Sensitivity Analysis of Specific Cardiometabolic Comorbidities
When assessing T2D as a solitary exposure, the IRR for liver complications was significantly higher (IRR = 6.4, 95% CI: 2.5–16.0) compared to patients with CHB without T2D. Analysis of hypertension as a solitary exposure revealed an initially higher IR of liver complications following diagnosis, but the rate declined over time and became comparable to that of patients with CHB without hypertension within one year. For hypercholesterolemia, no difference in IR was observed (IRR = 2.1, 95% CI: 0.6–7.1), and there was no effect of time from hypercholesterolemia diagnosis on the incidence of liver complications. All IRs and IRRs are presented in Table 2.

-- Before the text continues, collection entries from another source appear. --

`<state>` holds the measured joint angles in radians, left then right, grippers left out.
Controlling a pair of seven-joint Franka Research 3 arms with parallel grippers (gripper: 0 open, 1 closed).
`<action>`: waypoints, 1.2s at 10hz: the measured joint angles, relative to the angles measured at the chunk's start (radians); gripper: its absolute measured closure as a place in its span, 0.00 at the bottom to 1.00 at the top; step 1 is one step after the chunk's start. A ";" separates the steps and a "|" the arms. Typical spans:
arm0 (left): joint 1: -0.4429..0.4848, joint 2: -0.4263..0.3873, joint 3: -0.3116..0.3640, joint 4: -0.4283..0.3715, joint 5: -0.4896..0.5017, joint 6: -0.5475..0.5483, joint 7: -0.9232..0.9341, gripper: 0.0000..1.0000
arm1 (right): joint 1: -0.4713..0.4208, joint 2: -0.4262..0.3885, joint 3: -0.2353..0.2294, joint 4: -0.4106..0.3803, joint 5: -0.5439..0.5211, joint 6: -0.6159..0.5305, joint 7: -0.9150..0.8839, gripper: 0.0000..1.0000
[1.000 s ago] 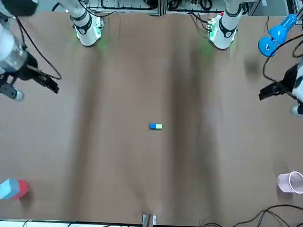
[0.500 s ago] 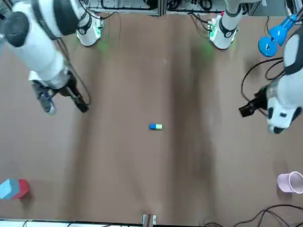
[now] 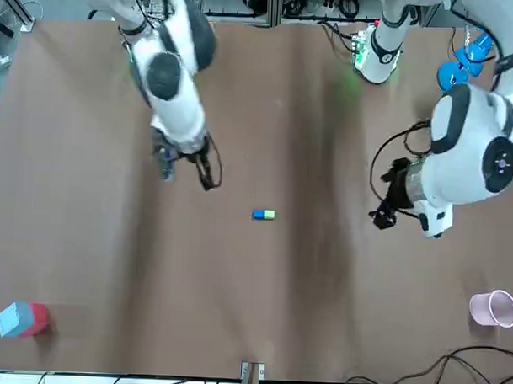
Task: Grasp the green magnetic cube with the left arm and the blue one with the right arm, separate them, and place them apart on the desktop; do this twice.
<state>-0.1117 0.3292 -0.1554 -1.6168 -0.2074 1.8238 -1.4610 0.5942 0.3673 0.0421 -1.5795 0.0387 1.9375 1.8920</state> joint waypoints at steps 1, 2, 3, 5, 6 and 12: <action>-0.040 0.021 -0.001 -0.023 -0.010 0.056 -0.090 0.00 | 0.021 0.039 -0.001 0.024 -0.001 0.022 0.084 0.02; -0.079 0.048 -0.002 -0.032 -0.017 0.091 -0.146 0.00 | 0.039 0.081 -0.001 0.061 -0.004 0.025 0.165 0.01; -0.114 0.075 -0.002 -0.035 -0.025 0.113 -0.174 0.00 | 0.053 0.126 -0.001 0.099 -0.011 0.026 0.226 0.01; -0.162 0.125 -0.002 -0.037 -0.047 0.161 -0.197 0.00 | 0.062 0.216 -0.002 0.177 -0.019 0.032 0.292 0.01; -0.178 0.143 -0.002 -0.040 -0.058 0.197 -0.212 0.01 | 0.063 0.251 -0.003 0.210 -0.019 0.047 0.319 0.01; -0.255 0.241 -0.006 -0.083 -0.154 0.499 -0.228 0.04 | 0.110 0.454 -0.010 0.378 -0.020 0.148 0.432 0.01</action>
<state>-0.3671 0.5697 -0.1617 -1.6995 -0.3613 2.3224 -1.6893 0.7038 0.8211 0.0316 -1.2011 0.0191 2.0859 2.3244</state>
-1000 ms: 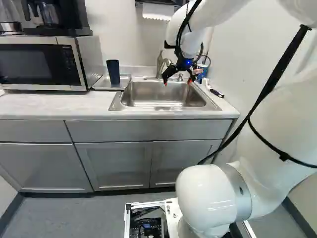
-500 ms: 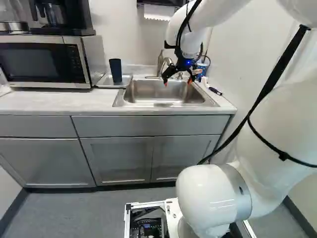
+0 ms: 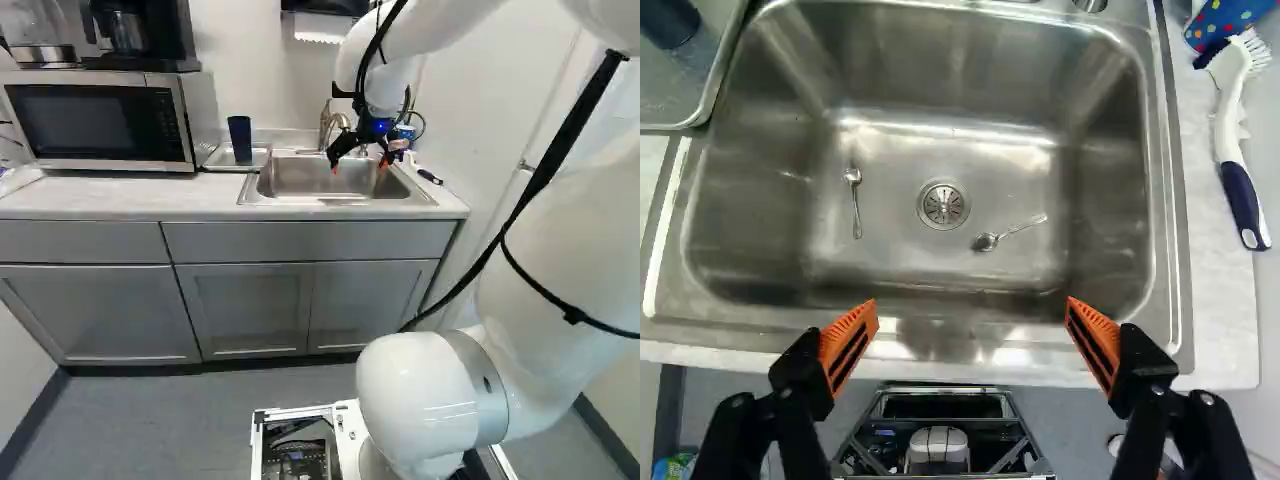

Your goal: Rinse the cup and place it in the tray

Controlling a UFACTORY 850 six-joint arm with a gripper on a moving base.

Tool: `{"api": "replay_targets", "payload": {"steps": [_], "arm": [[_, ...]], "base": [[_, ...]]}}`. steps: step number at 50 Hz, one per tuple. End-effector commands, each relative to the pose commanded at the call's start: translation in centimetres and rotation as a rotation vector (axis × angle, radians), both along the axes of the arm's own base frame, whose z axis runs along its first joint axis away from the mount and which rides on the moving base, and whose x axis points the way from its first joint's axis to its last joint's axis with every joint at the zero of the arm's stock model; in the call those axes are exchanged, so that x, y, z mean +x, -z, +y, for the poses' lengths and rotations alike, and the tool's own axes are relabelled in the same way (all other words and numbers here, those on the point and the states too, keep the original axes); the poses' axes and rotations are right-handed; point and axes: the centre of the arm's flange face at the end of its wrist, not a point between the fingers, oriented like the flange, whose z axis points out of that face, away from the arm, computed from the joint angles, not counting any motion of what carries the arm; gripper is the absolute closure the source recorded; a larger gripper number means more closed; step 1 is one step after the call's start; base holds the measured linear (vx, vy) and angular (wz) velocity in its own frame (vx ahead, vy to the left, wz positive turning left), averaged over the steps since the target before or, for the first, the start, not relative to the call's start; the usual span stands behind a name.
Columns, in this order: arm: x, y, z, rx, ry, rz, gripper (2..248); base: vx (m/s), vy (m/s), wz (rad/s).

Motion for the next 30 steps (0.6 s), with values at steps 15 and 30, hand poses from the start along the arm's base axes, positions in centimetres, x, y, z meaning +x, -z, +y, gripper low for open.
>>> {"api": "replay_targets", "payload": {"steps": [15,30], "arm": [[0.00,0.00,0.00,0.000,0.000,0.000,3],[0.00,0.00,0.00,0.000,0.000,0.000,3]], "base": [[-0.127,0.053,-0.007],[-0.136,0.056,-0.003]]}}
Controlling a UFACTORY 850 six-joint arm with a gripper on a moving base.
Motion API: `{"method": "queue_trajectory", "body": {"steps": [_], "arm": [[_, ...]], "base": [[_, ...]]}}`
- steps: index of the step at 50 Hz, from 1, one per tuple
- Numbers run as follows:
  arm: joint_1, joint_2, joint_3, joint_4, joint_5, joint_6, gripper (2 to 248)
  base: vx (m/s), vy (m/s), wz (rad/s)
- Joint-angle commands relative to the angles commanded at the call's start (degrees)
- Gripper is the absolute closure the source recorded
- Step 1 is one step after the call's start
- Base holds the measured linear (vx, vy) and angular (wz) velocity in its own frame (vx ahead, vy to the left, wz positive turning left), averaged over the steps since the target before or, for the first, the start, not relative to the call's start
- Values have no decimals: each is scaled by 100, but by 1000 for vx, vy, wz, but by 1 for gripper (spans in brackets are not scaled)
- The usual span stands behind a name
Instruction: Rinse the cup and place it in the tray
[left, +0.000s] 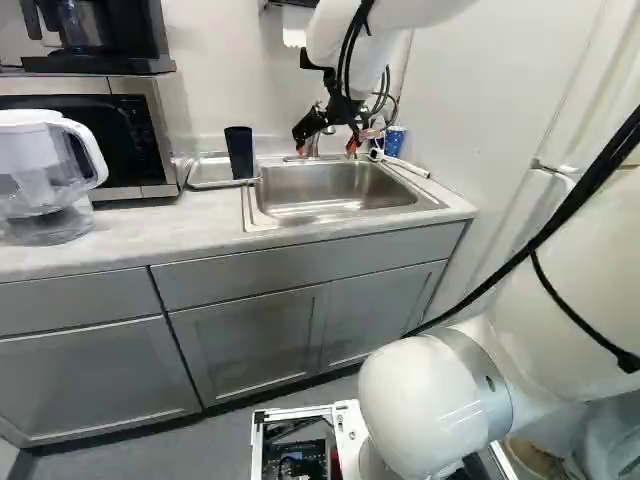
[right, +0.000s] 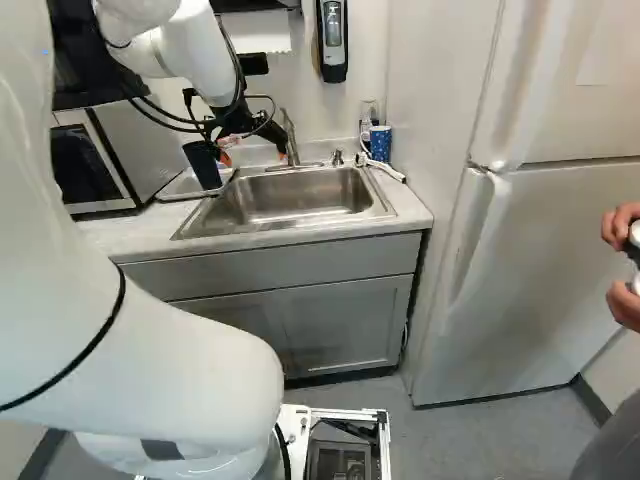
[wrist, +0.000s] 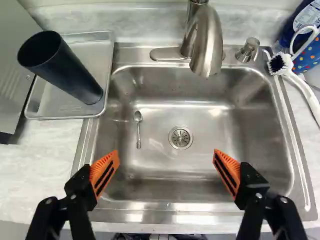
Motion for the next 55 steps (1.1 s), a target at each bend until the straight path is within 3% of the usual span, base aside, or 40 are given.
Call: {"method": "queue_trajectory", "body": {"steps": [55], "arm": [[0,0,0,0,0,0,3]], "base": [[-20,0,4]]}}
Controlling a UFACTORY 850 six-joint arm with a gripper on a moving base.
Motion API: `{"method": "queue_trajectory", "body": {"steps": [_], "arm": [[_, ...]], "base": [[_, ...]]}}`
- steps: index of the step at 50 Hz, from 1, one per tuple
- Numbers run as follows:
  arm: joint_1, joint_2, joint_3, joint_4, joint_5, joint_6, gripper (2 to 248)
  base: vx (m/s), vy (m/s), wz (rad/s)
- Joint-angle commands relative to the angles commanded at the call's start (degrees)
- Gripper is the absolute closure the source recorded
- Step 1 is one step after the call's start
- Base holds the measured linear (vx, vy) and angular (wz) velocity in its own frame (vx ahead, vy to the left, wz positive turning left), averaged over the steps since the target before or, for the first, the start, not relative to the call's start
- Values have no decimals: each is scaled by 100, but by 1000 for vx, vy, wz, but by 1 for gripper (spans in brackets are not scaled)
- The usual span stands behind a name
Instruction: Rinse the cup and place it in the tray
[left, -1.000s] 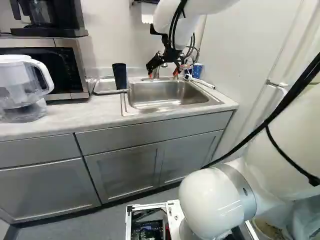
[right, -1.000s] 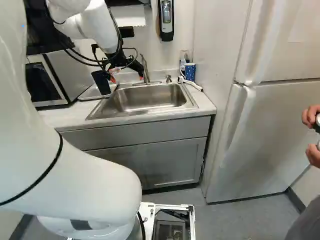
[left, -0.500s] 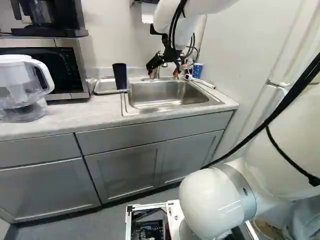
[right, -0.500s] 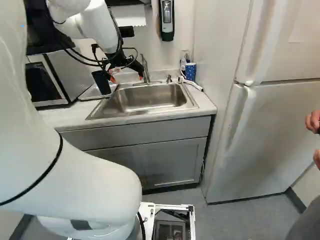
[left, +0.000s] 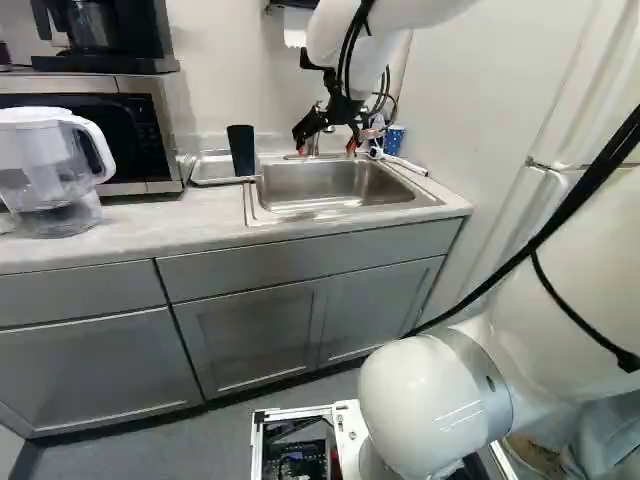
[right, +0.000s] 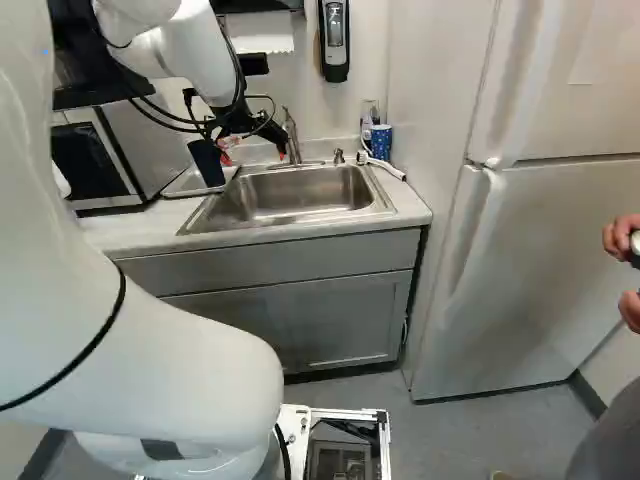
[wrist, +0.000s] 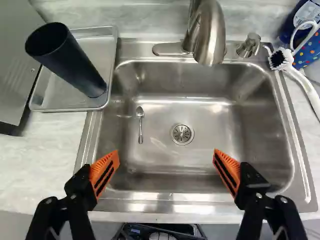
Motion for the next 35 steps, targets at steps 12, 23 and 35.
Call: {"method": "queue_trajectory", "body": {"steps": [12,23,35], "arm": [[0,0,0,0,0,0,3],[0,0,0,0,0,0,3],[0,0,0,0,0,0,3]], "base": [[-99,-2,9],[-101,-1,8],[-105,-2,7]]}}
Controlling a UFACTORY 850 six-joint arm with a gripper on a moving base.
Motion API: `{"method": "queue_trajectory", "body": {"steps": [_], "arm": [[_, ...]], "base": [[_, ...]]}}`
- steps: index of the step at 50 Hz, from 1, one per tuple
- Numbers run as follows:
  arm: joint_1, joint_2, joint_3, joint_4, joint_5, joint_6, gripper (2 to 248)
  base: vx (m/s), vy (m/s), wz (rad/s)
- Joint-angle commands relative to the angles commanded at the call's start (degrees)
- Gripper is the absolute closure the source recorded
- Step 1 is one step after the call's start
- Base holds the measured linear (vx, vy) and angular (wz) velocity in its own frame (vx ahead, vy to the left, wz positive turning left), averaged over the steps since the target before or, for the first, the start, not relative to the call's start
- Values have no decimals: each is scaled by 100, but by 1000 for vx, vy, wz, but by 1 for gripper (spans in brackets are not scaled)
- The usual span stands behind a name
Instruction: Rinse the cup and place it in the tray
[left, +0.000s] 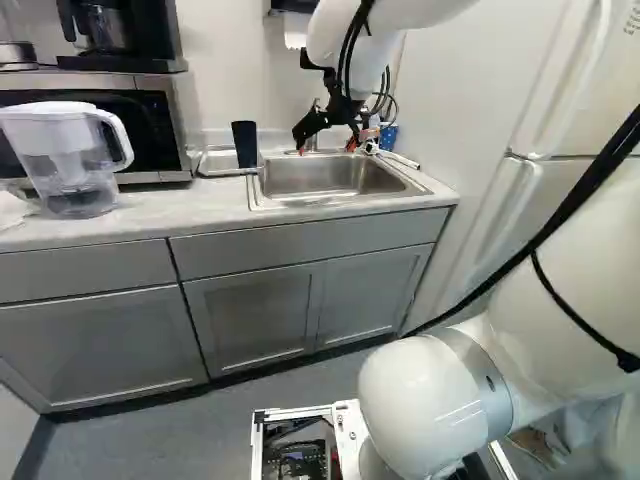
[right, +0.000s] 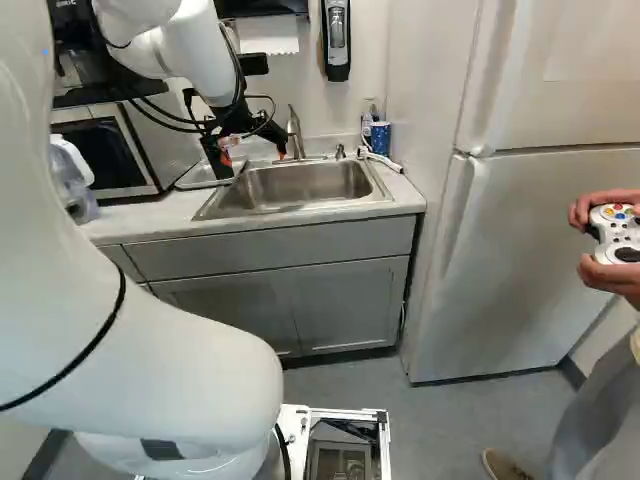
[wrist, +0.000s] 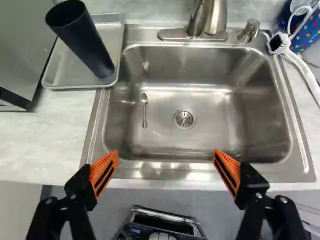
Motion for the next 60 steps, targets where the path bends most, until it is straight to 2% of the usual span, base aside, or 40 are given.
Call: {"method": "queue_trajectory", "body": {"steps": [13,60], "arm": [[0,0,0,0,0,0,3],[0,0,0,0,0,0,3]], "base": [[-111,2,43],[-105,28,153]]}}
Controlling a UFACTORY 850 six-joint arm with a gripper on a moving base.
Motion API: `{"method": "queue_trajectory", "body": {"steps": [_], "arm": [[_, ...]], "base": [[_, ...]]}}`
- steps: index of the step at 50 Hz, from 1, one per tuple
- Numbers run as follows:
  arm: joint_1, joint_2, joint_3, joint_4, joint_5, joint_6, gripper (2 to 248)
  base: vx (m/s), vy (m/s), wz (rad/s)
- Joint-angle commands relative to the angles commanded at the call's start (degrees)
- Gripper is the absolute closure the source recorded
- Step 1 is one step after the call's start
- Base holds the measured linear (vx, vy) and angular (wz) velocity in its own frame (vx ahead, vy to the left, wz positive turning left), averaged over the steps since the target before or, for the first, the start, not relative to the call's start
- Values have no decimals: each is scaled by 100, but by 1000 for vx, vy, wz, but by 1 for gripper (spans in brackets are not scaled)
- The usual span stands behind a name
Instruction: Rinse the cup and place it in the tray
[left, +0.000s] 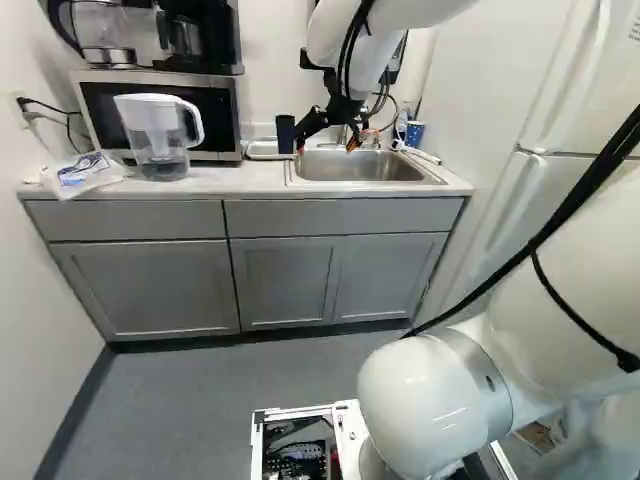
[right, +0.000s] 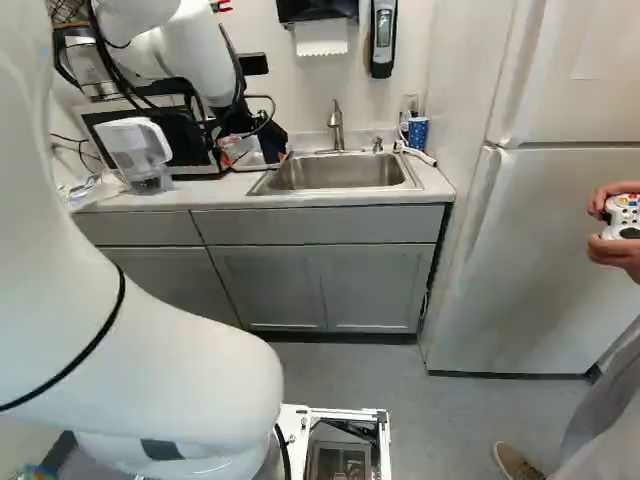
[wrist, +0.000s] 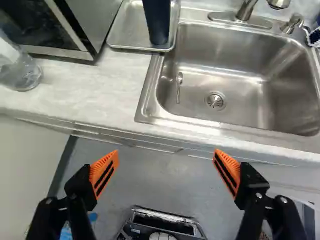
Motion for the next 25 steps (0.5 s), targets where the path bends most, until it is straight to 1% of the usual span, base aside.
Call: {"method": "queue_trajectory", "body": {"steps": [25], "arm": [[0,0,0,0,0,0,3]], "base": [[-91,4,22]]}}
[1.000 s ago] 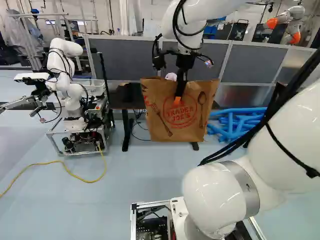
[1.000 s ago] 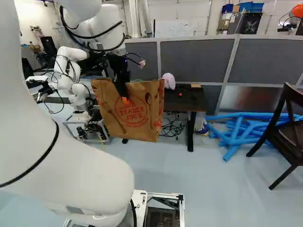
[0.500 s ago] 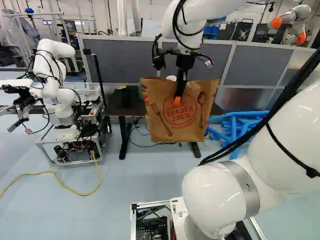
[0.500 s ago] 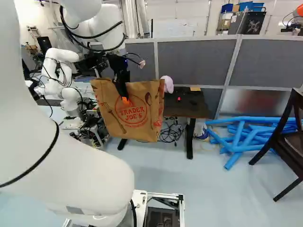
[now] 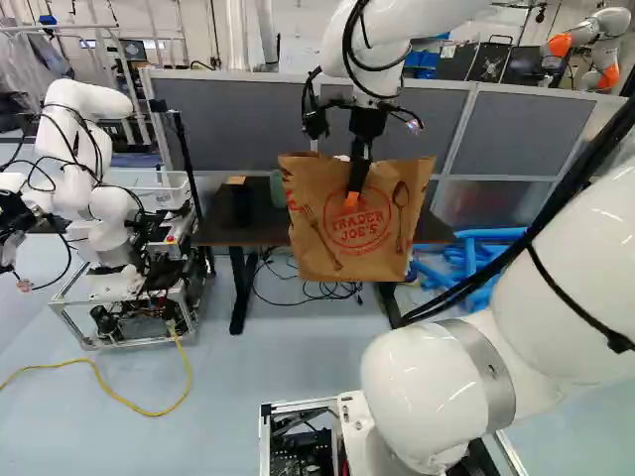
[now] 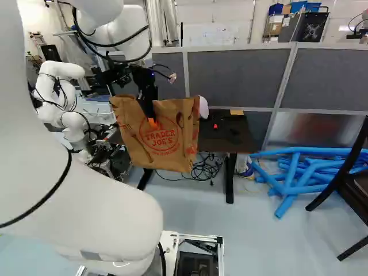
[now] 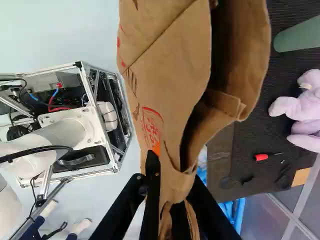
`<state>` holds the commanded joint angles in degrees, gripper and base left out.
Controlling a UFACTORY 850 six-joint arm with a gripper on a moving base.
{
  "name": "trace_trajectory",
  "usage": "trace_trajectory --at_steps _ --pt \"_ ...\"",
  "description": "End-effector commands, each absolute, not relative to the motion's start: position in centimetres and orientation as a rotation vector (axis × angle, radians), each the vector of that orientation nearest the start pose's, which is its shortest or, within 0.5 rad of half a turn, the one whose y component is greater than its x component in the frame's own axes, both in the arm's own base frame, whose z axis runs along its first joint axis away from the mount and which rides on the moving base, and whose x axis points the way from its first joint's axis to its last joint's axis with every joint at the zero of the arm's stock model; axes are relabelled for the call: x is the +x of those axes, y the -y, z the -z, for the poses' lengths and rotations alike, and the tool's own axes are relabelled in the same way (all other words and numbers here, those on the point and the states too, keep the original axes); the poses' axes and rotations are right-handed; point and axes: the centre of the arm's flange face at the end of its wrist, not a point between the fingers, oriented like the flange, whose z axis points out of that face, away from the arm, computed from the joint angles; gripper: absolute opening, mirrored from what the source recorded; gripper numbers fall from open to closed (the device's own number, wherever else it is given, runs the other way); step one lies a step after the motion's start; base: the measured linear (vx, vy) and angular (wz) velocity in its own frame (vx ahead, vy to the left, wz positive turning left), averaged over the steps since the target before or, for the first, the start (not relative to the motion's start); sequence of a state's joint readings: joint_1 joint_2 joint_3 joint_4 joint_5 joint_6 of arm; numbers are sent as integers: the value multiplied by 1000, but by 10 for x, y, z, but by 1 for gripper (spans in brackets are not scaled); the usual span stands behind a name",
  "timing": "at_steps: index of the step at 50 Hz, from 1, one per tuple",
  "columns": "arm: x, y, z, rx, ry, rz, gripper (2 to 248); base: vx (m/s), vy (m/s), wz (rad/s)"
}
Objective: Pick up the bag on the ground and place it on the table
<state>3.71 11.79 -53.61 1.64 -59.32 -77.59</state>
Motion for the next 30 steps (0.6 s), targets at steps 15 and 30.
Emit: trace_trajectory --at_steps 15,30 --pt "379 -27 -615 -2427 2056 159 21 173 -59 3" --pt "379 -27 -615 -2427 2056 159 21 122 -66 3"
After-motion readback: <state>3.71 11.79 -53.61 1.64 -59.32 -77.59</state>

Incidence of Cardiometabolic Comorbidities in Patients With CHB Compared With the General Population
The IR of cardiometabolic comorbidities in patients with CHB was 1.9/100 PY, which was lower than the rate observed in the general population (2.5/100 PY), corresponding to an unadjusted IRR of 0.8 (95% CI: 0.7–0.9). However, after adjusting for sex, age, and country of origin, the IRR was elevated to 1.1 (95% CI: 1.0–1.2), indicating a higher incidence of cardiometabolic comorbidities in the CHB population (Table 3).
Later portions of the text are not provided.